* [Assigned task] The answer must be every line below that contains the string "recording".

* [Data for this task]
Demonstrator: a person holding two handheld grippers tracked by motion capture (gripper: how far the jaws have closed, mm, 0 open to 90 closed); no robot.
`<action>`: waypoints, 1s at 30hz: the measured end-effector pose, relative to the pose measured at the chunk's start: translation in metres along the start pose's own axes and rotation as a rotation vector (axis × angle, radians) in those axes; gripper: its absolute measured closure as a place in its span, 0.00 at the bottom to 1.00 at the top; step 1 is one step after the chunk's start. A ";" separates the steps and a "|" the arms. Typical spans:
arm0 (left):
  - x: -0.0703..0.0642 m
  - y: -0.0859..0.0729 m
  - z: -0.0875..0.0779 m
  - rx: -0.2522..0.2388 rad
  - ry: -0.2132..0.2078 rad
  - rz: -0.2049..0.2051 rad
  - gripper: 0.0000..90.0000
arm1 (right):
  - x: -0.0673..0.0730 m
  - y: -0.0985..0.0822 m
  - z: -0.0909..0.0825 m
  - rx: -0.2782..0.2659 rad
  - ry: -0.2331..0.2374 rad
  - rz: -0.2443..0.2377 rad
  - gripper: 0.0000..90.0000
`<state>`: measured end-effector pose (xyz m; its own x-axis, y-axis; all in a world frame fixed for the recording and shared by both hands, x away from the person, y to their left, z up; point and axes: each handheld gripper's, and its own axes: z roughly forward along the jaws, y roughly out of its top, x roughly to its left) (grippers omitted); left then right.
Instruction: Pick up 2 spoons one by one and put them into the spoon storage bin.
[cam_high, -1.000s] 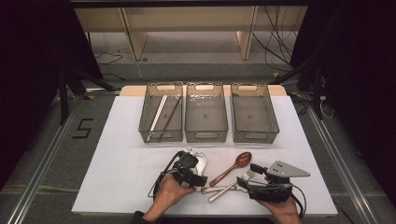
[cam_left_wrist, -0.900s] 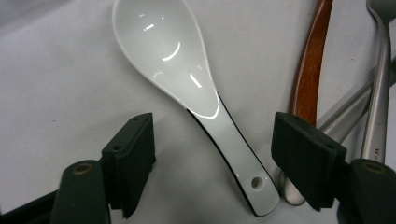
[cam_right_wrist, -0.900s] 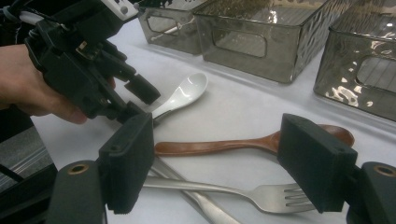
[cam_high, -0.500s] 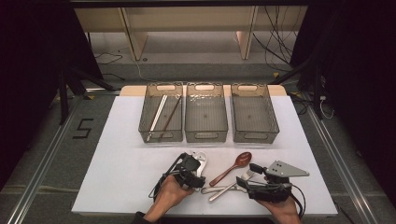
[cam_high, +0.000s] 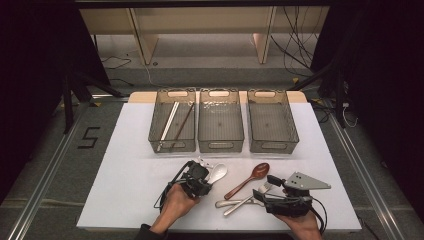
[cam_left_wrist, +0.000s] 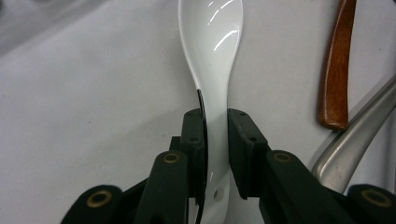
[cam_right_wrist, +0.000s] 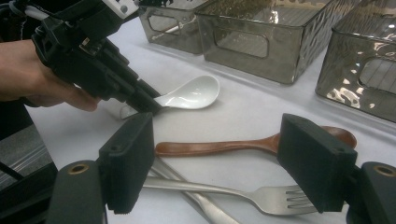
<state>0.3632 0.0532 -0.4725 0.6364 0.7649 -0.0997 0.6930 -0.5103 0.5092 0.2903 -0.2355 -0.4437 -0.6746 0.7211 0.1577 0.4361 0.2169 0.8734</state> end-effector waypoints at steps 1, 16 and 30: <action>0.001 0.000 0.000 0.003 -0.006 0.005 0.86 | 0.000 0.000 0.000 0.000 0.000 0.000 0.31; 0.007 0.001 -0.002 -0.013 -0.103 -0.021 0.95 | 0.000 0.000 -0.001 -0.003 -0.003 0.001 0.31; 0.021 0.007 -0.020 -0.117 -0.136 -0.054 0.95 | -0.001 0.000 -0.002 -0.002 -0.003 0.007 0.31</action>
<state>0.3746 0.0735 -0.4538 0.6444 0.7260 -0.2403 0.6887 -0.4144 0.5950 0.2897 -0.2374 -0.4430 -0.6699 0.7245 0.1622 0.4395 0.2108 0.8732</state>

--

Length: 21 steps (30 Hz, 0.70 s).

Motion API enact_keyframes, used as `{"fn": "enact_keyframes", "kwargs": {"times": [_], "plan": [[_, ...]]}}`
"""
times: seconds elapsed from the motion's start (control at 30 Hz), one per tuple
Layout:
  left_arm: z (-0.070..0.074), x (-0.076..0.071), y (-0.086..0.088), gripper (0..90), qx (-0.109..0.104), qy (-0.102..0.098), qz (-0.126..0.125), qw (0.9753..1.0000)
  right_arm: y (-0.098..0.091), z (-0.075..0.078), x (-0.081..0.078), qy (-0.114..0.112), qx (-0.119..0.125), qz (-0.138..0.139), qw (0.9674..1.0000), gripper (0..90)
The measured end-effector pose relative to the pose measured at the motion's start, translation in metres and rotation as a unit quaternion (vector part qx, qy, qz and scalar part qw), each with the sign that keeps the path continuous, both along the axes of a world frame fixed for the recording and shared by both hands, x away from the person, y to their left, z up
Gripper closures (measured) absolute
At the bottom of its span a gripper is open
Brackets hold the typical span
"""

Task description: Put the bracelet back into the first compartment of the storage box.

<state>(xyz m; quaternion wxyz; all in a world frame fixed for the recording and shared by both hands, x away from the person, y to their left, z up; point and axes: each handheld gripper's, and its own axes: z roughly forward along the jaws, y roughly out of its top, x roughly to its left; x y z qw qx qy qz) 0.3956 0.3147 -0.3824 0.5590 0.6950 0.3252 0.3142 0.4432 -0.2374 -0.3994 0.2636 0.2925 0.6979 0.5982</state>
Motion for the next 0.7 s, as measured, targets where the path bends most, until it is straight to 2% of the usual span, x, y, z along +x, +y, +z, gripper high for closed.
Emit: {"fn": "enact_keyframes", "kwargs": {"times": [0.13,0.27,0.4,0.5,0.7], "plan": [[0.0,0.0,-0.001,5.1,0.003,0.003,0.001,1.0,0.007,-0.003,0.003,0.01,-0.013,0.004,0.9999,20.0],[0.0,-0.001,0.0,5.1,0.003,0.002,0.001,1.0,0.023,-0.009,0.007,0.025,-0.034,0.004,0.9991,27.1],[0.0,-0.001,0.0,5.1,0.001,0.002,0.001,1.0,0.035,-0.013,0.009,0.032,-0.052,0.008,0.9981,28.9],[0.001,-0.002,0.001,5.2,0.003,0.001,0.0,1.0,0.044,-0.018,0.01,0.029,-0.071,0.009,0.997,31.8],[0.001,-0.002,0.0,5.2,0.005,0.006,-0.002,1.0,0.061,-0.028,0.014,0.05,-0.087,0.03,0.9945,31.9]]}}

* [Result below]
`<state>`: measured end-effector pose (xyz m; its own x-axis, y-axis; all in a world frame fixed for the recording and shared by both hands, x away from the person, y to their left, z up; point and axes: each handheld gripper's, and its own axes: z roughly forward along the jaws, y roughly out of its top, x roughly to its left) (grippers omitted); left then right.
The measured end-effector pose relative to the pose measured at the motion's start, translation in metres and rotation as a unit quaternion (vector part qx, qy, qz and scalar part qw), each with the sign that keeps the path continuous, both along the axes of a world frame fixed for the recording and shared by both hands, x away from the person, y to their left, z up
<state>(xyz m; quaternion wxyz; all in a world frame fixed for the recording and shared by both hands, x away from the person, y to their left, z up; point and axes: each handheld gripper's, and its own axes: z roughly forward along the jaws, y roughly out of its top, x roughly to its left; x y z qw qx qy qz) 0.3956 0.3147 -0.3824 0.5590 0.6950 0.3252 0.3142 0.4432 -0.2374 -0.3994 0.2636 0.2925 0.6979 0.5982</state>

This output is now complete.